N’est-ce pas en effet l’atteinte à l’imaginaire national qui crée le désaveu de la politique ? Selon Rozès, ses représentations sont constituées d’une recherche de verticalité capable de nous sortir de la « dispute ». Les institutions de la Ve République avaient, cela explique leur succès, compris et tenté de résoudre cette contradiction apparente entre la recherche d’une adhésion au projet commun et le goût du débat querelleur.

Est-ce hasard si les présidents de la République que les Français, avec le recul du temps, regardent comme les plus grands, le Général de Gaulle et François Mitterrand, se trouvaient être l’un porteur de la verticalité de l’Etat nation, l’autre conscient que le Français « ce Gaulois, ce Celte querelleur » demandait que soit traduit son goût de la dispute permanente jusque dans une cohabitation qui après tout civilisait cette dernière ? Cela sans empêcher le nécessaire surplomb de la fonction présidentielle.

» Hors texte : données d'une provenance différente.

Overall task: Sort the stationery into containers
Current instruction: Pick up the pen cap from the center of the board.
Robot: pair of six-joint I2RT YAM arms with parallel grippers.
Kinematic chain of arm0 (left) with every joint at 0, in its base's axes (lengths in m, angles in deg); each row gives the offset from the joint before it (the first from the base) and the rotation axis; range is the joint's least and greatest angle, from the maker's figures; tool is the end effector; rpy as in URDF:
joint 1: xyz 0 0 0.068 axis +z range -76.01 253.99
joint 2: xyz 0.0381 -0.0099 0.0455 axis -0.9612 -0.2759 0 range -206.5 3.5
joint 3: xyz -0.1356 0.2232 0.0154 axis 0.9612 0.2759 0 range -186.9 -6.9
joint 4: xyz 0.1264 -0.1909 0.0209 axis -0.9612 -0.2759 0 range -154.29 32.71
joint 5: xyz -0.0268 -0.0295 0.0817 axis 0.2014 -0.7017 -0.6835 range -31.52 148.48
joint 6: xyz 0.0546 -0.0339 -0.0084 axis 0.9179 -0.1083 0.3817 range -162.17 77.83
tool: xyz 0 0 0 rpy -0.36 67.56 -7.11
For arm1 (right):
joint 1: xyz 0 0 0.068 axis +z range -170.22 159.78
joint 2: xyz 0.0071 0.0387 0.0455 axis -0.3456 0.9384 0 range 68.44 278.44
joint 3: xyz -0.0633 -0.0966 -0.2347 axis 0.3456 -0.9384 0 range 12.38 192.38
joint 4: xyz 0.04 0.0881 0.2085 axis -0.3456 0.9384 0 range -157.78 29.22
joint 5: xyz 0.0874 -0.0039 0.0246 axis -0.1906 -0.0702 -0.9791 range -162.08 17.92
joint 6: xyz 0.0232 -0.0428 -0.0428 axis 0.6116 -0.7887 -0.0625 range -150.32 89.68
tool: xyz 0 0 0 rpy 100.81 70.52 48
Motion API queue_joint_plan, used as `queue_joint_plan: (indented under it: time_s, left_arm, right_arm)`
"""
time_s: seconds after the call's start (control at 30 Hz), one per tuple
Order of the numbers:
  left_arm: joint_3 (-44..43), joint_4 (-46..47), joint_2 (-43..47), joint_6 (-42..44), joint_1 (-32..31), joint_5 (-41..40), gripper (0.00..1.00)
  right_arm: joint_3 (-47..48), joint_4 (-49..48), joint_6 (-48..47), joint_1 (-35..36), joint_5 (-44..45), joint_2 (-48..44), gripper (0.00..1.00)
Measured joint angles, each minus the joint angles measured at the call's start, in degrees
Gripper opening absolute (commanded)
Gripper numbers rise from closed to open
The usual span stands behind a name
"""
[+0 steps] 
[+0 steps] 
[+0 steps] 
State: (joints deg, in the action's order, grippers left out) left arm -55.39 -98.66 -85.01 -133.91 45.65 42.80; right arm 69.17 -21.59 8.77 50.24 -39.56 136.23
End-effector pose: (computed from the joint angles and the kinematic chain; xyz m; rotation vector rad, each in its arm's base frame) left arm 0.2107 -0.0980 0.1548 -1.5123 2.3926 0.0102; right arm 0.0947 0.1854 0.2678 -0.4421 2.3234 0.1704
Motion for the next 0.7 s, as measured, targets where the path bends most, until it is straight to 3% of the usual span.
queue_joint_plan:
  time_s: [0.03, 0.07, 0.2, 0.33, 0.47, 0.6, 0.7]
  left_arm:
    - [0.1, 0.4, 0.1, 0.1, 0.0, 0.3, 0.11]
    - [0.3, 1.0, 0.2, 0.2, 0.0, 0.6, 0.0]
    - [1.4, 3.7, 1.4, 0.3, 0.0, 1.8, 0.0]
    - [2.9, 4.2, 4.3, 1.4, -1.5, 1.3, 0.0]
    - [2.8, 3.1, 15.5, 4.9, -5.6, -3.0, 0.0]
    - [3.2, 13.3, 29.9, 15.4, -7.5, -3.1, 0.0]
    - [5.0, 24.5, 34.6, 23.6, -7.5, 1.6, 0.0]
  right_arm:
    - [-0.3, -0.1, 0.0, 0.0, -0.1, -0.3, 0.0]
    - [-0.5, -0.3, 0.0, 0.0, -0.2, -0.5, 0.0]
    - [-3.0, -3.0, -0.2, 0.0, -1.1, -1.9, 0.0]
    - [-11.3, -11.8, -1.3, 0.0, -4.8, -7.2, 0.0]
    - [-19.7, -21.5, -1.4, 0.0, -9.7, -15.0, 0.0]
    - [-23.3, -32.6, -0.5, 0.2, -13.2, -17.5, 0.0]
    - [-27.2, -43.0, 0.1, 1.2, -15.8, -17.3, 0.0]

C’est en rupture de cet équilibre qu’a surgi le quinquennat en 2002 dont on voit aujourd’hui le résultat, avec la disparition de la conciliation jusqu’alors assurée entre la nécessité de la « dispute » et son dépassement vers le projet commun. Faut-il alors s’étonner que les Français, depuis lors privés des bases de leur imaginaire collectif, se détournent de plus en plus de « la » politique – qu’on ne saurait confondre avec « le » politique, cette passion nationale qui ne trouve plus de débouché ?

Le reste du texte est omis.